▶ **WORK ITEM**:
Search the material for the string "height", then return every line where it is found.
============================================================
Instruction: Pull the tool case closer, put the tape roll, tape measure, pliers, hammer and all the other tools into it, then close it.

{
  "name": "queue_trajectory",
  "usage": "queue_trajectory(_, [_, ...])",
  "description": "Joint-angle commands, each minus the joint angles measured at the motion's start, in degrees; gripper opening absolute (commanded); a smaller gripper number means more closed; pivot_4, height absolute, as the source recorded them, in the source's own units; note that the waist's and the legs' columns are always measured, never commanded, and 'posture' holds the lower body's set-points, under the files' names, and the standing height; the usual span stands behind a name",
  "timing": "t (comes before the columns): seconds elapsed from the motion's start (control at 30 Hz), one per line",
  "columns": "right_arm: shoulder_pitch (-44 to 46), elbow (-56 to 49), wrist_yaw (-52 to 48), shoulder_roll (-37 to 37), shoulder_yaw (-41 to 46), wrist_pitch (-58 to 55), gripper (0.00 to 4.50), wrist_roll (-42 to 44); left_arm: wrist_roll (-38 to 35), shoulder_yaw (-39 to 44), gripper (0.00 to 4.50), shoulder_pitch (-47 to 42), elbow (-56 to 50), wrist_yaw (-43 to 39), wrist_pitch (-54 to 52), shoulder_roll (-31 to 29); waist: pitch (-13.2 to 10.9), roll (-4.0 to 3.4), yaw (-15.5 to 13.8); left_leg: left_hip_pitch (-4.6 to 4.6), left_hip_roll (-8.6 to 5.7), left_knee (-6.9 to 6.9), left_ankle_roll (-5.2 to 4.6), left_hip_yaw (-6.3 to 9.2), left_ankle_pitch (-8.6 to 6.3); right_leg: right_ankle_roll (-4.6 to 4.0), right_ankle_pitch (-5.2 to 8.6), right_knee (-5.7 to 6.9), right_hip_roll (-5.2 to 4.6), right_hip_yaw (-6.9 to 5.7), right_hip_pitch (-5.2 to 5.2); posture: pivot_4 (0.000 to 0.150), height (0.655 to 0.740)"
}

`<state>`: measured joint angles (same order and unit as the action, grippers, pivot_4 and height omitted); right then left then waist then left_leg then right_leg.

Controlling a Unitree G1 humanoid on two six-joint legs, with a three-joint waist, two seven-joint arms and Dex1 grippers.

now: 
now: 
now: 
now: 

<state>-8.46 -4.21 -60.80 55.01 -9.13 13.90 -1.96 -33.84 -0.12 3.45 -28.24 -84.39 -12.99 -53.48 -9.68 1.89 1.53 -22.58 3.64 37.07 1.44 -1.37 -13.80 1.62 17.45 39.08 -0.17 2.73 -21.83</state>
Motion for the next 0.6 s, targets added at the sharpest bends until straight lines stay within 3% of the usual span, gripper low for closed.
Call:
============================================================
▶ **WORKED SOLUTION**:
  "description": "Joint-angle commands, each minus the joint angles measured at the motion's start, in degrees; gripper opening absolute (commanded); a smaller gripper number means more closed; pivot_4, height absolute, as the source recorded them, in the source's own units; note that the waist's and the legs' columns are always measured, never commanded, and 'posture' holds the lower body's set-points, under the files' names, and the standing height; the usual span stands behind a name",
  "columns": "right_arm: shoulder_pitch (-44 to 46), elbow (-56 to 49), wrist_yaw (-52 to 48), shoulder_roll (-37 to 37), shoulder_yaw (-41 to 46), wrist_pitch (-58 to 55), gripper (0.00 to 4.50), wrist_roll (-42 to 44); left_arm: wrist_roll (-38 to 35), shoulder_yaw (-39 to 44), gripper (0.00 to 4.50), shoulder_pitch (-47 to 42), elbow (-56 to 50), wrist_yaw (-43 to 39), wrist_pitch (-54 to 52), shoulder_roll (-31 to 29); waist: pitch (-13.2 to 10.9), roll (-4.0 to 3.4), yaw (-15.5 to 13.8); left_leg: left_hip_pitch (-4.6 to 4.6), left_hip_roll (-8.6 to 5.7), left_knee (-6.9 to 6.9), left_ankle_roll (-5.2 to 4.6), left_hip_yaw (-6.3 to 9.2), left_ankle_pitch (-8.6 to 6.3); right_leg: right_ankle_roll (-4.6 to 4.0), right_ankle_pitch (-5.2 to 8.6), right_knee (-5.7 to 6.9), right_hip_roll (-5.2 to 4.6), right_hip_yaw (-6.9 to 5.7), right_hip_pitch (-5.2 to 5.2); posture: pivot_4 (0.000 to 0.150), height (0.655 to 0.740)"
`<state>`: measured joint angles (same order and unit as the action, grippers, pivot_4 and height omitted); right then left then waist then left_leg then right_leg.

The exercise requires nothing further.